用sklearn在股票价格数据 做线性回归, 但数据normalization后,出来MSE的结果全部为0。别人说是模型出错了, 但奈何自己是python新手,请求各位帮忙指出其中原因,感谢感谢!!!!
数据是这样子的:
这是不加normalization的,
from sklearn.linear_model import LinearRegression
from sklearn import cross_validation
from sklearn.model_selection import train_test_split
from sklearn.preprocessing import Normalizer
LinearRegression=LinearRegression()
scores = cross_validation.cross_val_score(LinearRegression, X_stock1_train, y_stock1_train, scoring='neg_mean_squared_error', cv=10)
print (-scores)
print ('Average score for Linear Regression:', np.mean(scores))
结果看起来还算正常:
[ 0.03666889 0.05985924 0.05718805 0.04757506 0.05605501 0.05602068
0.04308263 0.05089644 0.0489978 0.0384472 ]
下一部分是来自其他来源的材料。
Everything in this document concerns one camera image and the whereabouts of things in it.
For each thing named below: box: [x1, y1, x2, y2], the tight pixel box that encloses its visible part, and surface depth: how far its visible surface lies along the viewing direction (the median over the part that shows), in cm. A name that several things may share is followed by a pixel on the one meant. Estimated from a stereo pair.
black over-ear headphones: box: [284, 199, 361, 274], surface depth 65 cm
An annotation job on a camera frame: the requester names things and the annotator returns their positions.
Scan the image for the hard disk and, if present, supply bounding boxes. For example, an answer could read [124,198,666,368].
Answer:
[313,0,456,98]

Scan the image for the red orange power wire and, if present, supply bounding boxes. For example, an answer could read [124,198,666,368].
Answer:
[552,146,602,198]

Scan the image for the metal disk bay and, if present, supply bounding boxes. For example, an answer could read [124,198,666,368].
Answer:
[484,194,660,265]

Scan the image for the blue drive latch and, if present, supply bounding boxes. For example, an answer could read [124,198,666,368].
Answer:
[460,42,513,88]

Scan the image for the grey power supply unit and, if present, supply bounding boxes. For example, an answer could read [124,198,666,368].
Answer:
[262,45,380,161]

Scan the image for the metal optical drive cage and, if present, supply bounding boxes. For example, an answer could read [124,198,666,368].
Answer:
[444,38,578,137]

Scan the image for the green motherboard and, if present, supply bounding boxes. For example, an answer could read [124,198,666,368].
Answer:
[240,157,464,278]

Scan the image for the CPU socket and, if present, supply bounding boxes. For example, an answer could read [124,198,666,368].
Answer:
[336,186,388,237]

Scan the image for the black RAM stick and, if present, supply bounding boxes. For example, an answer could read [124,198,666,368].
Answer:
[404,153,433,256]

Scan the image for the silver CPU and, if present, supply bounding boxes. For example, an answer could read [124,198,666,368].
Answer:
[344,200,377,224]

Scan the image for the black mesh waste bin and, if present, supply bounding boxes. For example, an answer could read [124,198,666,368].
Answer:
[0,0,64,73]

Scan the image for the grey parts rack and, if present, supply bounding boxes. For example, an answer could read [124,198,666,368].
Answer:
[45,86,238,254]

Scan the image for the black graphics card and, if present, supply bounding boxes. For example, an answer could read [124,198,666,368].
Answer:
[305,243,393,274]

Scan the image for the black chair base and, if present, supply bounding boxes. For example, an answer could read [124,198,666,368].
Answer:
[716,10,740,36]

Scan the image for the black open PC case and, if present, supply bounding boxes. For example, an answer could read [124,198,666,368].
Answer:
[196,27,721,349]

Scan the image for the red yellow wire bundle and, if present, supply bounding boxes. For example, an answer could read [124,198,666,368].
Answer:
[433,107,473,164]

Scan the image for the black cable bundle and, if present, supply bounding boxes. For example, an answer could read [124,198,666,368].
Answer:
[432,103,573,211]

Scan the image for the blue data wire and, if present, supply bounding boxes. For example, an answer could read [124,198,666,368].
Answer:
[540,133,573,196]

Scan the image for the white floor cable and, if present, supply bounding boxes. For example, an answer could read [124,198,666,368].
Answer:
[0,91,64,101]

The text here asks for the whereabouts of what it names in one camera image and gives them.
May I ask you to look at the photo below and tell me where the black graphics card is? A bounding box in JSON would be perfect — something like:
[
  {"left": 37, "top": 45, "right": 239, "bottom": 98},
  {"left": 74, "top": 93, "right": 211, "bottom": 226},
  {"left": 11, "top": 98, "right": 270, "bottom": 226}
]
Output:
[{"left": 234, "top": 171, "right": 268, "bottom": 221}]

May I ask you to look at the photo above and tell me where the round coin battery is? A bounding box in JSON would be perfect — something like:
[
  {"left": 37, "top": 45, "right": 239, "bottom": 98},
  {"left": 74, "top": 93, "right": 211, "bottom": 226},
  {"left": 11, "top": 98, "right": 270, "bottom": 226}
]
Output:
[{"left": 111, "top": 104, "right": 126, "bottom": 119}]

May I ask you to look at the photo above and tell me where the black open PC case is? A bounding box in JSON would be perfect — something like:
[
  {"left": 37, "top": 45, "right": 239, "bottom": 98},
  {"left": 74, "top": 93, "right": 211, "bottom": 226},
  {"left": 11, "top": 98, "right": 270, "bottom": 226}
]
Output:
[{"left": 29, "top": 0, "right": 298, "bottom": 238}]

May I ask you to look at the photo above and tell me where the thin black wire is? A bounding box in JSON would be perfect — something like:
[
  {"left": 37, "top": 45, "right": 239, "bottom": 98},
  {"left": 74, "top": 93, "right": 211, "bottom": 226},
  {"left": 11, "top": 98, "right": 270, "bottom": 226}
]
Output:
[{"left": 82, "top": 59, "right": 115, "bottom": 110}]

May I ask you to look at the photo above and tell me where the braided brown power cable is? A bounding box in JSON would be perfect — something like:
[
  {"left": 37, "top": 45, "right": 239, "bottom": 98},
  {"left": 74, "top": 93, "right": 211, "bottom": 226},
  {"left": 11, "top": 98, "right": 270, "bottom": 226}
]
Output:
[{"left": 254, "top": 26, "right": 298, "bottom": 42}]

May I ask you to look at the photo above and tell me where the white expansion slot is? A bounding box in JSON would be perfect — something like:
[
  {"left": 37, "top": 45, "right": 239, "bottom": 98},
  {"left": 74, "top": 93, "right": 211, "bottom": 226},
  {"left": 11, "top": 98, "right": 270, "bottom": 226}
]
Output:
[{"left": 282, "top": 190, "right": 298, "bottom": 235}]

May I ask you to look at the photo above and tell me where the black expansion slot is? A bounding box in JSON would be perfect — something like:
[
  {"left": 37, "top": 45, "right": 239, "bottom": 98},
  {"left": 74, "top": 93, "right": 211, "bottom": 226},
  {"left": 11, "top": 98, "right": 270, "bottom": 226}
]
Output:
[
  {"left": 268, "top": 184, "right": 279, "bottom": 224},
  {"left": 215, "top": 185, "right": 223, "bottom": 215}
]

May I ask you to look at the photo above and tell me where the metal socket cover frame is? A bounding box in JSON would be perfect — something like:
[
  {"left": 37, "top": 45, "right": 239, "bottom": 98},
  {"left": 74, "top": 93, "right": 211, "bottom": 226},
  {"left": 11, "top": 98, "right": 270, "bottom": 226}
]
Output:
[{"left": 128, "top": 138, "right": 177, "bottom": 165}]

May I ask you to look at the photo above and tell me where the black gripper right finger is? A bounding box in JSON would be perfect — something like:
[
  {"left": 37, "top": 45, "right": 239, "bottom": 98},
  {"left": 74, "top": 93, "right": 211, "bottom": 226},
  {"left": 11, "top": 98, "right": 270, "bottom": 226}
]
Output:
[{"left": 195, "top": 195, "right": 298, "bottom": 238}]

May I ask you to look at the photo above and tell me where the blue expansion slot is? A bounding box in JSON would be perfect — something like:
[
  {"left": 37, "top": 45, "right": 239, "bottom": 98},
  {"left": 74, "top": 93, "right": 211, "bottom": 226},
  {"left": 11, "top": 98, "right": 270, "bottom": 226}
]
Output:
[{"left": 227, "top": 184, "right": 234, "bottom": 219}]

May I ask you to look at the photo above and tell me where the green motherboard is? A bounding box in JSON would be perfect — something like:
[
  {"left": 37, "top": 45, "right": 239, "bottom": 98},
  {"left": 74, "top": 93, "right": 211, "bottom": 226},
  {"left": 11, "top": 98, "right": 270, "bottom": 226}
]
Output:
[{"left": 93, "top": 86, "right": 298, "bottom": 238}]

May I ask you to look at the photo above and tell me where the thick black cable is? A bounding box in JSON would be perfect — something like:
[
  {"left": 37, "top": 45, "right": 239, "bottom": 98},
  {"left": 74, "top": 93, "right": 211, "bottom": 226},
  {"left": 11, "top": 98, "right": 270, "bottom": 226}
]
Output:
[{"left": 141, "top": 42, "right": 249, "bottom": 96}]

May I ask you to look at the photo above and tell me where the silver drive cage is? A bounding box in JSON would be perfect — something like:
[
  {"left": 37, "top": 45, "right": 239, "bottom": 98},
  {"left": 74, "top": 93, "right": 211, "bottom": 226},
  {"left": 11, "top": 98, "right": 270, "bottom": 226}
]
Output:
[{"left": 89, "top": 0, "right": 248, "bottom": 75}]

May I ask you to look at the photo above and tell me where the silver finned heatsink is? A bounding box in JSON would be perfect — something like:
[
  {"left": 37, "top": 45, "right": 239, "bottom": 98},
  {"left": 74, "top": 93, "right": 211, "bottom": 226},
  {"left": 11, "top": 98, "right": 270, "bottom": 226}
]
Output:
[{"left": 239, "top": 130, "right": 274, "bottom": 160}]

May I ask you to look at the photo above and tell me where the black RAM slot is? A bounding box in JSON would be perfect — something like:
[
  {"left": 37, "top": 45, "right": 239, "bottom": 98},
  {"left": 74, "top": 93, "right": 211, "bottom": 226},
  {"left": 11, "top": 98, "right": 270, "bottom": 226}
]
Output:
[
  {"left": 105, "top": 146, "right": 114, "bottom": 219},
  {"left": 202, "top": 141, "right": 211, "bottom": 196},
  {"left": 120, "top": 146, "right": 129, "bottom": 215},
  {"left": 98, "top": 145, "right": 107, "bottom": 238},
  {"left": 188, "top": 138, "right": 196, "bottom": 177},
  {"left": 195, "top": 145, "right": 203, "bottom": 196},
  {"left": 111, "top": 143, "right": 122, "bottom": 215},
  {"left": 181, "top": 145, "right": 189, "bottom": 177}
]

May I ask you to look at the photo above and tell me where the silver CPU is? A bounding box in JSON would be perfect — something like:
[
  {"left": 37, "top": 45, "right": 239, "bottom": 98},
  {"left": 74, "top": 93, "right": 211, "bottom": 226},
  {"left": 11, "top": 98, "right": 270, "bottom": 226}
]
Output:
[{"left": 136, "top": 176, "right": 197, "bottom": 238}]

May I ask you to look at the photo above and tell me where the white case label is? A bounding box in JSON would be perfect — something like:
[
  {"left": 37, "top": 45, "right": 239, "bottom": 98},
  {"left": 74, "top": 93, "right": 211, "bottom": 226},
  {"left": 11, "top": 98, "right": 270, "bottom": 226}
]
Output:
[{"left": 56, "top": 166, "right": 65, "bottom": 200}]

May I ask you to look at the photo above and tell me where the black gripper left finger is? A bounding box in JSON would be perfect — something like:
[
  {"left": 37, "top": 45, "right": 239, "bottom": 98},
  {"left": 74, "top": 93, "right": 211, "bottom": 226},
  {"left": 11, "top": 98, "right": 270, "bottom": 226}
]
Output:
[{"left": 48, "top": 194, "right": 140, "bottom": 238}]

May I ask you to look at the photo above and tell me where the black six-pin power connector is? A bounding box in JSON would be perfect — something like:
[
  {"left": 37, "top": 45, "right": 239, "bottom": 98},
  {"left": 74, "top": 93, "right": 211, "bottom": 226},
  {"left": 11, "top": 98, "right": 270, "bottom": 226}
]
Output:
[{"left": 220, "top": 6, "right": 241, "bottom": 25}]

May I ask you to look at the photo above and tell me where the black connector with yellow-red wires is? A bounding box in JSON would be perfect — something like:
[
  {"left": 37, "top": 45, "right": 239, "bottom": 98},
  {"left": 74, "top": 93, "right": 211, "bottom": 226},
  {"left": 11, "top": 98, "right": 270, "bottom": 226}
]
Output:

Average score for Linear Regression: -0.0494790998005
##分割线##
normalization处理过的:
from sklearn.linear_model import LinearRegression
from sklearn import cross_validation
transformer=Normalizer().fit(X_stock1_train, y_stock1_train)
X_stock1_train=transformer.transform(X_stock1_train)
y_stock1_train=transformer.transform(y_stock1_train)
LinearRegression=LinearRegression()
scores = cross_validation.cross_val_score(LinearRegression, X_stock1_train, y_stock1_train, scoring='neg_mean_squared_error', cv=10)
print (-scores)
print ('Average score for Linear Regression:', np.mean(scores))
结果:
[ 0. 0. 0. 0. 0. 0. 0. 0. 0. 0.]
Average score for Linear Regression: 0.0
别人说是模型出错了, 但奈何自己是python新手,请求各位帮忙指出其中原因,感谢感谢!!!